**Exercise material**
------------------------------------------------------------
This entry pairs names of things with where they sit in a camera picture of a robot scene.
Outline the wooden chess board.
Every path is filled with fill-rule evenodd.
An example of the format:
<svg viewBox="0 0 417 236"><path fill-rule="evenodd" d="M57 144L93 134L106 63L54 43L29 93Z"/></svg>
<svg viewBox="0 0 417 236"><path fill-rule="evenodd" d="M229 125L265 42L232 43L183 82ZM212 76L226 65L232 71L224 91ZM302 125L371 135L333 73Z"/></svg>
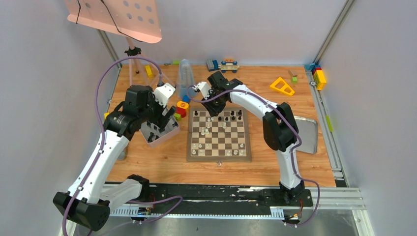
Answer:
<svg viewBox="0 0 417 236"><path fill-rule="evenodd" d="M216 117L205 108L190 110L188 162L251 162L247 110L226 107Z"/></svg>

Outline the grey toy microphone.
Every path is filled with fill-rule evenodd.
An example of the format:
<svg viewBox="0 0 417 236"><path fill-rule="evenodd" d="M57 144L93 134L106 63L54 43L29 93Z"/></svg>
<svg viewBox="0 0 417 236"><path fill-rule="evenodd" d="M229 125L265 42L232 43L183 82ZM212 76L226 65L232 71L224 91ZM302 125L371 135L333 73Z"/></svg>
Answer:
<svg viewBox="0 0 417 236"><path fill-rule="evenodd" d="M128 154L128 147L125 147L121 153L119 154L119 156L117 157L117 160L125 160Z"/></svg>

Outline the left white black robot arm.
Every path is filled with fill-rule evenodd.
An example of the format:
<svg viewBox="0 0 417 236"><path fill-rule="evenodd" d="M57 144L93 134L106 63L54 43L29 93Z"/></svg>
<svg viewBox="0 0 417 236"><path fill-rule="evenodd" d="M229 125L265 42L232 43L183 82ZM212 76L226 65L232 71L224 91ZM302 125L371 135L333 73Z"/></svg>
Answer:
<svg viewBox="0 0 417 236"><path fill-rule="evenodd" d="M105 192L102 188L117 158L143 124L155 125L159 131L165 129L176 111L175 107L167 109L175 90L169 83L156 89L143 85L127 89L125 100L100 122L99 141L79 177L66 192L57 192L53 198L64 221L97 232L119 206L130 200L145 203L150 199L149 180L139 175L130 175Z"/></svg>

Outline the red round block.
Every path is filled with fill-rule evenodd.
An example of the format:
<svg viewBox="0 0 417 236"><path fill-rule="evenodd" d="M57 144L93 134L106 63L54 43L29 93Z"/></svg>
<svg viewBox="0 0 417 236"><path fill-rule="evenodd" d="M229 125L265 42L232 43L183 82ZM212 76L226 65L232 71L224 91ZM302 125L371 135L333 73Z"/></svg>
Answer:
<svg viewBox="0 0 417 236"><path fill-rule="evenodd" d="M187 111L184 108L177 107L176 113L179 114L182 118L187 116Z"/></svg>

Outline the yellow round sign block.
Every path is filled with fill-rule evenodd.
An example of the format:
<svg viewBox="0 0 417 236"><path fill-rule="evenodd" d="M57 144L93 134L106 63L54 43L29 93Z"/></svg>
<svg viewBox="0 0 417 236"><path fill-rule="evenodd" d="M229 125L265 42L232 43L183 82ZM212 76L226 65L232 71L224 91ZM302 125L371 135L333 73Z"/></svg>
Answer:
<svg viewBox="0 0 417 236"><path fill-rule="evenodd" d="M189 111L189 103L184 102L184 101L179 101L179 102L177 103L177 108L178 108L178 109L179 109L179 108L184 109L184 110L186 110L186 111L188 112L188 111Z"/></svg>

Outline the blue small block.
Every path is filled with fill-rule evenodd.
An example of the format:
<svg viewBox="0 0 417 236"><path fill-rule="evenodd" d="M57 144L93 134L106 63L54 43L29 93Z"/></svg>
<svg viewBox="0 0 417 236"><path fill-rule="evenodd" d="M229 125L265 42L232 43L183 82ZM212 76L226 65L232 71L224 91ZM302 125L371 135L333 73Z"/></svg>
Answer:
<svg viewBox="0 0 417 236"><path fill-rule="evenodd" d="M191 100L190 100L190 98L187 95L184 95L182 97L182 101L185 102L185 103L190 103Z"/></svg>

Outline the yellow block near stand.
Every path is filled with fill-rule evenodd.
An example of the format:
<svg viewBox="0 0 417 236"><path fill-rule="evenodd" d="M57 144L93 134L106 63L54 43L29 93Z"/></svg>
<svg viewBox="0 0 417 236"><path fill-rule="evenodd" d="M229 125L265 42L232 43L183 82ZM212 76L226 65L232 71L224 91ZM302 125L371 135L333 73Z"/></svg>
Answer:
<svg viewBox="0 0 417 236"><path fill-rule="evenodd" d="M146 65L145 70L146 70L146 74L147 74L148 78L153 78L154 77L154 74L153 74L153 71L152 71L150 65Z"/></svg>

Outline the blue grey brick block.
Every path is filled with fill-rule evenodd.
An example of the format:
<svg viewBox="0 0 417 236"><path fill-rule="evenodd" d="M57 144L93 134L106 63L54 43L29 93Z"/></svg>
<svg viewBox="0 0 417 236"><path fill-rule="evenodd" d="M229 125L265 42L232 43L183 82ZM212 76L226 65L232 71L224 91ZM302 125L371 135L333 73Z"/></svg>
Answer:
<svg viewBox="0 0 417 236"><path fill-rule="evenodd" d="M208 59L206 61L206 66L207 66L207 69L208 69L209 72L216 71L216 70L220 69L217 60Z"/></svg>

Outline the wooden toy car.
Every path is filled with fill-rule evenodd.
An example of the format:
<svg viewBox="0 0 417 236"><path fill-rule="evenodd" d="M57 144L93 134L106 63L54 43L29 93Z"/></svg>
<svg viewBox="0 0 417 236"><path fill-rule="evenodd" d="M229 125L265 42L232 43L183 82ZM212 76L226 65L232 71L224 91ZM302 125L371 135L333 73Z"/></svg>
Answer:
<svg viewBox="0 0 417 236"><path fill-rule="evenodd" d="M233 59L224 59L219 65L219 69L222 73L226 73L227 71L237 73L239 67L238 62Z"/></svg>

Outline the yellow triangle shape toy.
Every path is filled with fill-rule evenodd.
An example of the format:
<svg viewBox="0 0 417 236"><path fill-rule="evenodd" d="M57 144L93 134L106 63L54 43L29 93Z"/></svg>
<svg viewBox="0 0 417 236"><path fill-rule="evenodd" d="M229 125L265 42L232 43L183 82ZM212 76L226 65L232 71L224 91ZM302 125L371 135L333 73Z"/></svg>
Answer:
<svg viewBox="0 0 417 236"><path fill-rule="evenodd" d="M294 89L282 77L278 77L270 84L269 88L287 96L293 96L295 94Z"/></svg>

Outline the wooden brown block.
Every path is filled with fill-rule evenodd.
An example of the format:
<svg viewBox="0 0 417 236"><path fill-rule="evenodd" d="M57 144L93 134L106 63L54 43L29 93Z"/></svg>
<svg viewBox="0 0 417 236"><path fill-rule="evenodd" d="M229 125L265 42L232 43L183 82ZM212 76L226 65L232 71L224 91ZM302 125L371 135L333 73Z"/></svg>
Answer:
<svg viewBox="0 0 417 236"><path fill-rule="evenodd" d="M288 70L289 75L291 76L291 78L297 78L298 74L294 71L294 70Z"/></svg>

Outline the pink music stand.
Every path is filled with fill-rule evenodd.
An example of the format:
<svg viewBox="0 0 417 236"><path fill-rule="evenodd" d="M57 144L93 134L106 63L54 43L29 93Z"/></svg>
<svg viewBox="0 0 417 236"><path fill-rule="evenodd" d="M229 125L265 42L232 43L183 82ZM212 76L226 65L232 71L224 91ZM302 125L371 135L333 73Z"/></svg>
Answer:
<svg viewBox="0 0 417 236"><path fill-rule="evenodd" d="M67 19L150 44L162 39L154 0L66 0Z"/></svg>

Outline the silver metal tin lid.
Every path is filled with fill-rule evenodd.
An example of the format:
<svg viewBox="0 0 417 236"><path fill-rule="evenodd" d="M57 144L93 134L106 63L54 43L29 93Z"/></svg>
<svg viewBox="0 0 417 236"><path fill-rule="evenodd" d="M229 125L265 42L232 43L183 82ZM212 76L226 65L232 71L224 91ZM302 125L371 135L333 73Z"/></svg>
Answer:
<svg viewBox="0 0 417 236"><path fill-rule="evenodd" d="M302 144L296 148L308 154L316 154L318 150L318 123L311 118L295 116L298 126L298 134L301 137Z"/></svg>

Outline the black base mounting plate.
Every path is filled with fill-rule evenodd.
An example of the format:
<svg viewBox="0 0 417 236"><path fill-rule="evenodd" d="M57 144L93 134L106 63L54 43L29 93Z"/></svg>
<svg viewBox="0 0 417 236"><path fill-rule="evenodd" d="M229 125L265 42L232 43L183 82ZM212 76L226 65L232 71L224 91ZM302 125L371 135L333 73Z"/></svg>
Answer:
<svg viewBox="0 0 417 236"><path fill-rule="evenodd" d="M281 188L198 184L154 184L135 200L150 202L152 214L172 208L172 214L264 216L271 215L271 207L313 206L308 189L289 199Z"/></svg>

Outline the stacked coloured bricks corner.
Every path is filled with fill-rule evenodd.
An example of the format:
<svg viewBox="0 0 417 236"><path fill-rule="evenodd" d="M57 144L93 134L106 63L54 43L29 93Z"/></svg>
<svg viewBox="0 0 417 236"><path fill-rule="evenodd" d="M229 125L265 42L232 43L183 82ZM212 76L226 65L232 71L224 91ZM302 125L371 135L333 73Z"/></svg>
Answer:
------------------------------------------------------------
**How to complete this task**
Check each line above for the string "black" and return those that contain it.

**Finished exercise**
Outline the left white black robot arm.
Outline the black base mounting plate.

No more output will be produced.